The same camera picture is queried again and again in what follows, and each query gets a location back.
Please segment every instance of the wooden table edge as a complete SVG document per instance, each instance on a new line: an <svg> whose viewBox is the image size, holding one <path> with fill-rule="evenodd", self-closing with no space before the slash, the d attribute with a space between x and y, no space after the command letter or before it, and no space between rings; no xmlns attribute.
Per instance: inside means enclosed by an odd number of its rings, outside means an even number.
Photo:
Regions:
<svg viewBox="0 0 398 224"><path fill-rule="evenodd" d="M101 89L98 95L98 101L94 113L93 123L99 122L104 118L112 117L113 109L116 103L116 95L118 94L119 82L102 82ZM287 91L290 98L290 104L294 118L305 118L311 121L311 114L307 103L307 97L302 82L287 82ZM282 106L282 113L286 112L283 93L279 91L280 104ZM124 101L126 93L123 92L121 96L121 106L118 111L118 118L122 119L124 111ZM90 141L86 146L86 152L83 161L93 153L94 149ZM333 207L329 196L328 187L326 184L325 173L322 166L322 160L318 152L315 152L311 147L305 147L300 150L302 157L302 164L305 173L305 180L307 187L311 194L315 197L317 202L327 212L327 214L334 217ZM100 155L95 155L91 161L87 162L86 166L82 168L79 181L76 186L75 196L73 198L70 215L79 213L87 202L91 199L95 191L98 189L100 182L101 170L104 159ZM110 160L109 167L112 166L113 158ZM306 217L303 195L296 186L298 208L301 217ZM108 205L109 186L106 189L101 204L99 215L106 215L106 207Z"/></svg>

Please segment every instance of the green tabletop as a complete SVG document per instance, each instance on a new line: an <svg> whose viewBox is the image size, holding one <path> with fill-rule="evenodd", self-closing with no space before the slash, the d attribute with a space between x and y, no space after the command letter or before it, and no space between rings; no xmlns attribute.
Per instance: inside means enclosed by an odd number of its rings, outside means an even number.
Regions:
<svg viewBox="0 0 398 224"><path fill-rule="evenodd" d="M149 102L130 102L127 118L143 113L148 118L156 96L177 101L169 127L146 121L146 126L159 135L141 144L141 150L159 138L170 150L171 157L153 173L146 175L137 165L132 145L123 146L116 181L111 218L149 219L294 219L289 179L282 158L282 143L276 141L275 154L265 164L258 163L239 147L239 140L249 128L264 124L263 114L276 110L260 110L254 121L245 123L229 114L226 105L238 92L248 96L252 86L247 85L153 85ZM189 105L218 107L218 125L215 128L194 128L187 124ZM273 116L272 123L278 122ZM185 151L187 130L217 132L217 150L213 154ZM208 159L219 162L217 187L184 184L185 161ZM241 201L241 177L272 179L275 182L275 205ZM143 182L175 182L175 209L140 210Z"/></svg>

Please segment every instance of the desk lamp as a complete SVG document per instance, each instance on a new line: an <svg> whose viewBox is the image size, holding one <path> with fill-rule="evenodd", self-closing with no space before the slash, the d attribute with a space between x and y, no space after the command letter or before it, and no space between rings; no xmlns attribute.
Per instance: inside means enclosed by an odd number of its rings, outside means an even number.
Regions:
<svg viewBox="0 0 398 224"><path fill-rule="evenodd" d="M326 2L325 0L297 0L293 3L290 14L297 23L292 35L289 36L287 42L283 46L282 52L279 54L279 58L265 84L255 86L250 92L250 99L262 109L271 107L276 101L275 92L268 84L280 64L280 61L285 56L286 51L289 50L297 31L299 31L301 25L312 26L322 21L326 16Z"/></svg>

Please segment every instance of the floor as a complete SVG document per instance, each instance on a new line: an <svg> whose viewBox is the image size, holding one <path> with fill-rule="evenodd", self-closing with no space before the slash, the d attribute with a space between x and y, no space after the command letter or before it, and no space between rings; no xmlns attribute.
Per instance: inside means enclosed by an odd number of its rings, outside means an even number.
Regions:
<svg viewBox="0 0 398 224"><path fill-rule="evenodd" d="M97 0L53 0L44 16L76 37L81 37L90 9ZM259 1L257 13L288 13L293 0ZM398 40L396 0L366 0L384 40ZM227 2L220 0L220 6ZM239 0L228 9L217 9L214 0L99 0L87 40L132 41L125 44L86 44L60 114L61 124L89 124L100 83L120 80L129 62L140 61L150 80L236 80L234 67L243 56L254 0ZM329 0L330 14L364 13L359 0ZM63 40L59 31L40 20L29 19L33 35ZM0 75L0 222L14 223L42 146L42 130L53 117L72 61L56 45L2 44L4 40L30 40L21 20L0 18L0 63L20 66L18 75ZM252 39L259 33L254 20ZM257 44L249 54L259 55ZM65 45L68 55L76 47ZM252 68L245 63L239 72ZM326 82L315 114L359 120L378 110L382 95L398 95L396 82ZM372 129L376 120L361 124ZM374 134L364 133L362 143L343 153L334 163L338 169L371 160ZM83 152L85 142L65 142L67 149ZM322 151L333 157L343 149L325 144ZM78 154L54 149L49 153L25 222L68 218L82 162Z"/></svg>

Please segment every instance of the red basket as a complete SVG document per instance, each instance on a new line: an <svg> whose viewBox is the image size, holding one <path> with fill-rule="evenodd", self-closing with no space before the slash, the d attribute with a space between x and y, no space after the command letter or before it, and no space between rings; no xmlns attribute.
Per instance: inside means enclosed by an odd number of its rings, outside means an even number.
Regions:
---
▶ Work instruction:
Every line in the material must be repeated verbatim.

▶ Expected answer:
The same camera picture is queried again and again in what follows, and each query gets a location back.
Please segment every instance of the wooden table edge as a complete SVG document per instance, each instance on a new line: an <svg> whose viewBox is the image size, holding one <path> with fill-rule="evenodd", self-closing with no space before the slash, the d attribute with a space between x and y, no space after the command letter or before it, and no space between rings; no xmlns attribute.
Per instance: inside means enclosed by an odd number of its rings, outside means an even number.
Photo:
Regions:
<svg viewBox="0 0 398 224"><path fill-rule="evenodd" d="M101 89L98 95L98 101L94 113L93 123L99 122L104 118L112 117L113 109L116 103L116 95L118 94L119 82L102 82ZM287 91L290 98L290 104L294 118L305 118L311 121L311 114L307 103L307 97L302 82L287 82ZM282 106L282 113L286 112L283 93L279 91L280 104ZM124 101L126 93L123 92L121 96L121 106L118 111L118 118L122 119L124 111ZM90 141L86 146L86 152L83 161L93 153L94 149ZM333 207L329 196L328 187L326 184L325 173L322 166L322 160L318 152L315 152L311 147L305 147L300 150L302 157L302 164L305 173L305 180L307 187L311 194L315 197L317 202L327 212L327 214L334 217ZM100 155L95 155L91 161L87 162L86 166L82 168L79 181L76 186L75 196L73 198L70 215L79 213L87 202L91 199L95 191L98 189L100 182L101 170L104 159ZM110 160L109 167L112 166L113 158ZM306 217L303 195L296 186L298 208L301 217ZM108 205L109 186L106 189L101 204L99 215L106 215L106 207Z"/></svg>

Please segment every instance of the green tabletop as a complete SVG document per instance, each instance on a new line: an <svg> whose viewBox is the image size, holding one <path> with fill-rule="evenodd", self-closing with no space before the slash, the d attribute with a space between x and y, no space after the command letter or before it, and no space between rings; no xmlns attribute.
Per instance: inside means enclosed by an odd number of its rings, outside means an even number.
Regions:
<svg viewBox="0 0 398 224"><path fill-rule="evenodd" d="M149 102L130 102L127 118L143 113L148 118L156 96L177 101L169 127L146 121L146 126L159 135L141 144L141 150L159 138L170 150L171 157L153 173L146 175L137 165L132 145L123 146L116 181L111 218L149 219L294 219L289 179L282 158L282 143L276 141L275 154L265 164L258 163L239 147L239 140L249 128L264 124L263 114L276 110L260 110L254 121L245 123L229 114L226 105L238 92L248 96L252 86L247 85L153 85ZM189 105L218 107L218 125L215 128L194 128L187 124ZM273 116L272 123L278 122ZM185 151L187 130L217 132L217 150L213 154ZM208 159L219 162L217 187L184 184L185 161ZM241 201L241 177L272 179L275 182L275 205ZM143 182L175 182L175 209L140 210Z"/></svg>

Please segment every instance of the desk lamp as a complete SVG document per instance, each instance on a new line: an <svg> whose viewBox is the image size, holding one <path> with fill-rule="evenodd", self-closing with no space before the slash, the d attribute with a space between x and y, no space after the command letter or before it, and no space between rings; no xmlns attribute.
Per instance: inside means enclosed by an odd number of its rings, outside means an even number.
Regions:
<svg viewBox="0 0 398 224"><path fill-rule="evenodd" d="M326 2L325 0L297 0L293 3L290 14L297 23L292 35L289 36L287 42L283 46L282 52L279 54L279 58L265 84L255 86L250 92L250 99L262 109L271 107L276 101L275 92L268 84L280 64L280 61L285 56L286 51L289 50L297 31L299 31L301 25L312 26L322 21L326 16Z"/></svg>

Please segment every instance of the floor as a complete SVG document per instance, each instance on a new line: an <svg> whose viewBox is the image size, holding one <path> with fill-rule="evenodd", self-closing with no space before the slash, the d attribute with a space between x and y, no space after the command letter or before it, and no space between rings; no xmlns attribute.
Per instance: inside means enclosed by an odd number of its rings, outside means an even number.
Regions:
<svg viewBox="0 0 398 224"><path fill-rule="evenodd" d="M97 0L53 0L44 16L76 37L81 37L90 9ZM259 1L257 13L288 13L293 0ZM398 40L396 0L366 0L384 40ZM227 2L220 0L220 6ZM239 0L228 9L217 9L214 0L99 0L87 40L132 41L125 44L86 44L60 114L61 124L89 124L100 83L120 80L129 62L140 61L150 80L236 80L234 67L243 56L254 0ZM329 0L330 14L364 13L359 0ZM63 40L59 31L40 20L29 19L33 35ZM0 75L0 222L14 223L42 146L42 130L53 117L72 61L56 45L2 44L4 40L30 40L21 20L0 18L0 63L20 66L18 75ZM252 39L259 33L254 20ZM257 44L249 54L259 55ZM65 45L68 55L76 47ZM252 68L245 63L239 72ZM326 82L315 114L359 120L378 110L382 95L398 95L396 82ZM372 129L376 120L361 124ZM374 134L364 133L362 143L343 153L334 163L338 169L371 160ZM83 152L85 142L65 142L67 149ZM322 151L333 157L343 149L325 144ZM78 154L54 149L49 153L25 222L68 218L82 162Z"/></svg>

Please segment every instance of the red basket as a complete SVG document per instance, each instance on a new line: an <svg> whose viewBox is the image size, holding one <path> with fill-rule="evenodd", self-closing with no space before the slash, the d attribute with a space between x and y, no space after the command letter or before it, and no space between rings; no xmlns attribute.
Per instance: inside means enclosed by an odd number of its rings, outside means an even number.
Regions:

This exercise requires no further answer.